These are the experiences that only add grist to the humor mill that is Jordan’s storytelling prowess and have made his personal appearances events.
“Somehow, over the past 10 years, throwing my pussy from one end of this country to the next, I have built a career as the most popular cabaret performer in America and I don’t sing a note,” Jordan crows. “I leave Dallas for Puerto Vallarta [for several weeks of shows] — I appear in up to 44 venues per year. My management team tells me, ‘You have to stay in Hollywood and get work [in TV and movies] to keep your name out there — how much longer can you trot out Will & Grace?’ But I tell them, my people, those who come to see me, couldn’t care less what I do in Hollywood.”
People are always trying to put Jordan in a pigeonhole, but at 60, he’s defiant about marching — or maybe sashaying — to the beat of his own DJ.
“The marketing people always ask me, ‘What is your new show called?’ and I’ll just make up a title — like Gin and Regret,” he says, quoting a line from his iconic Beverly Leslie character. “This time I told them to call it Not in My House … which is what I said to the boys who called us faggots in West Hollywood.”

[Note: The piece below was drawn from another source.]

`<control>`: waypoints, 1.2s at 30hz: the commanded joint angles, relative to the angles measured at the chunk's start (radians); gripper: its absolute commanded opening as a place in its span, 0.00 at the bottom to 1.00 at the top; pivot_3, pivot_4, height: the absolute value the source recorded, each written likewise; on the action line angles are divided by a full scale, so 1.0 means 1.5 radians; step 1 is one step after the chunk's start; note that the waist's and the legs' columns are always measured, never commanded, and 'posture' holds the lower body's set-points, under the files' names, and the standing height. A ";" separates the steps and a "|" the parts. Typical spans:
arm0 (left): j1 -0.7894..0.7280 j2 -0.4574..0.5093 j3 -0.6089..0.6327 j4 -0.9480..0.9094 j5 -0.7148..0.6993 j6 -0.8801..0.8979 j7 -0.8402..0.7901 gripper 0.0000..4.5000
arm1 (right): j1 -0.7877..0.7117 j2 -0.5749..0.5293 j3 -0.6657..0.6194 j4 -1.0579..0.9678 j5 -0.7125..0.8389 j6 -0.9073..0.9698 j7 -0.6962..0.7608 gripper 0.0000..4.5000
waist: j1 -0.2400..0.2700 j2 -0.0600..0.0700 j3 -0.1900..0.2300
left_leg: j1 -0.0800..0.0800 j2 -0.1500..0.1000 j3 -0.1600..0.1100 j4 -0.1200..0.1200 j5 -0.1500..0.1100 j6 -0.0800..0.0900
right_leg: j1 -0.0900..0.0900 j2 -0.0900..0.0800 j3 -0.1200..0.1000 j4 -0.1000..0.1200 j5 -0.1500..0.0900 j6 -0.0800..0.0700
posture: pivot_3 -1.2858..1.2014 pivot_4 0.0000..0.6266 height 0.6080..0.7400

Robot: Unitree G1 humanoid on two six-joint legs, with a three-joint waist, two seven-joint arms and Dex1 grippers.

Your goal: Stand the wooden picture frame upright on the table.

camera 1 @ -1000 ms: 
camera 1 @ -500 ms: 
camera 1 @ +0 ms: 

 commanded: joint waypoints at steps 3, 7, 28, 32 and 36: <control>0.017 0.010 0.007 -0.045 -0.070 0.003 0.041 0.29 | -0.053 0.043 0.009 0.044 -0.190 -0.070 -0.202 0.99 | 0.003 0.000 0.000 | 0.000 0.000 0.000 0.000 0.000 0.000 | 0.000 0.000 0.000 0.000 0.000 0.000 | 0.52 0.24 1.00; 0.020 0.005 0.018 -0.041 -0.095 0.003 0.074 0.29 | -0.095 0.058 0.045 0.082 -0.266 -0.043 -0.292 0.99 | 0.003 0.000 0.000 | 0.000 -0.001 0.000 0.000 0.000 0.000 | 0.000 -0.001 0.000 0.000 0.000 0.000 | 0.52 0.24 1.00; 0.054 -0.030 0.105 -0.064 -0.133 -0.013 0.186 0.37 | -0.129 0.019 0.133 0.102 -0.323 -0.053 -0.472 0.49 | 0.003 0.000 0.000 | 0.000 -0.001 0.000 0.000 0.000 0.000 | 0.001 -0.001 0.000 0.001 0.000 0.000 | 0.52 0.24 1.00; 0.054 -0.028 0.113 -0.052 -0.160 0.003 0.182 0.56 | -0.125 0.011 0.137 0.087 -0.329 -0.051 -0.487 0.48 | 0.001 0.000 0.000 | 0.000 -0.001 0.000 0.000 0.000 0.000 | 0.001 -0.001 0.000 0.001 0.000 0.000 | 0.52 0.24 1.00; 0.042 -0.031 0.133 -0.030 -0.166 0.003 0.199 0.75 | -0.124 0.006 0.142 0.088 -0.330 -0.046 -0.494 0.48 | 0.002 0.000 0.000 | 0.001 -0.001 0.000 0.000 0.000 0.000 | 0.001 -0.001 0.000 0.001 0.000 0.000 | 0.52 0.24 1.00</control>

Even if he doesn’t fret over titling his appearances, he’s committed to delivering a good show to his fans. “It’s just me and a mike. I do plan beforehand, because I don’t want people saying, ‘Here she is, that same old story.’ And I’ve never had a complaint yet.”
His Dallas show should include his most recent travails, but he’s sure he will end with a tribute to Joe Pacetti.
“Joe will tell you that we met on a flight, but actually I met him in L.A. at a gala — all the elites were there, and he was at my table,” Jordan says. “The next time I saw him was at Parigi in Dallas, but I didn’t remember him! He said, ‘It’s wonderful to see you again,’ and I said, ‘Isn’t it?’”
It is, Leslie; it really is.
This article appeared in the Dallas Voice print edition November 13, 2015.